• _Exercise prompt_
Reproduce the full listing that follows, matching it exactly.

[Data section — start]

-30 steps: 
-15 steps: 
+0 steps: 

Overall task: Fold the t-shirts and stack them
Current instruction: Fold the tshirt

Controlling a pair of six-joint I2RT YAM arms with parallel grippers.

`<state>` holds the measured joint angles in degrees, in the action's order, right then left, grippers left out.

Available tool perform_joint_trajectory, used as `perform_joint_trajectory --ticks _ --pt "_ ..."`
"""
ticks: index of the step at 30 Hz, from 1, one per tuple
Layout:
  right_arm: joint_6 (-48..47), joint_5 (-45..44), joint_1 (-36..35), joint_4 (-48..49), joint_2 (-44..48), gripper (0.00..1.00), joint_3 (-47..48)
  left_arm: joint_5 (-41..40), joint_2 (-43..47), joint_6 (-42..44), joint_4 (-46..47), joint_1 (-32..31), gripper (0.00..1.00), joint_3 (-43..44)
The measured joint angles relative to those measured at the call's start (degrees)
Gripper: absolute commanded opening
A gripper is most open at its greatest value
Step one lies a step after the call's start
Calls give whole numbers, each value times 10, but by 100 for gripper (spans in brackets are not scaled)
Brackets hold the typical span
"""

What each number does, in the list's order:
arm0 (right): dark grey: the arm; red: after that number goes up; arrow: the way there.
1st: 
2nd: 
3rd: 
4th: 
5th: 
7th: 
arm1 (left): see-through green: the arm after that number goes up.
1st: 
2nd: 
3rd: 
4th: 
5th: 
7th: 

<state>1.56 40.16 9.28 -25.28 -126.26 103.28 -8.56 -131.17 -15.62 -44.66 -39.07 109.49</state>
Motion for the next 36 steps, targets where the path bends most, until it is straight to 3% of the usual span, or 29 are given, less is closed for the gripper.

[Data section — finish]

• _Solution for this problem_
-30 steps: 
-15 steps: 
+0 steps: 

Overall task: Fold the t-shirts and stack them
Current instruction: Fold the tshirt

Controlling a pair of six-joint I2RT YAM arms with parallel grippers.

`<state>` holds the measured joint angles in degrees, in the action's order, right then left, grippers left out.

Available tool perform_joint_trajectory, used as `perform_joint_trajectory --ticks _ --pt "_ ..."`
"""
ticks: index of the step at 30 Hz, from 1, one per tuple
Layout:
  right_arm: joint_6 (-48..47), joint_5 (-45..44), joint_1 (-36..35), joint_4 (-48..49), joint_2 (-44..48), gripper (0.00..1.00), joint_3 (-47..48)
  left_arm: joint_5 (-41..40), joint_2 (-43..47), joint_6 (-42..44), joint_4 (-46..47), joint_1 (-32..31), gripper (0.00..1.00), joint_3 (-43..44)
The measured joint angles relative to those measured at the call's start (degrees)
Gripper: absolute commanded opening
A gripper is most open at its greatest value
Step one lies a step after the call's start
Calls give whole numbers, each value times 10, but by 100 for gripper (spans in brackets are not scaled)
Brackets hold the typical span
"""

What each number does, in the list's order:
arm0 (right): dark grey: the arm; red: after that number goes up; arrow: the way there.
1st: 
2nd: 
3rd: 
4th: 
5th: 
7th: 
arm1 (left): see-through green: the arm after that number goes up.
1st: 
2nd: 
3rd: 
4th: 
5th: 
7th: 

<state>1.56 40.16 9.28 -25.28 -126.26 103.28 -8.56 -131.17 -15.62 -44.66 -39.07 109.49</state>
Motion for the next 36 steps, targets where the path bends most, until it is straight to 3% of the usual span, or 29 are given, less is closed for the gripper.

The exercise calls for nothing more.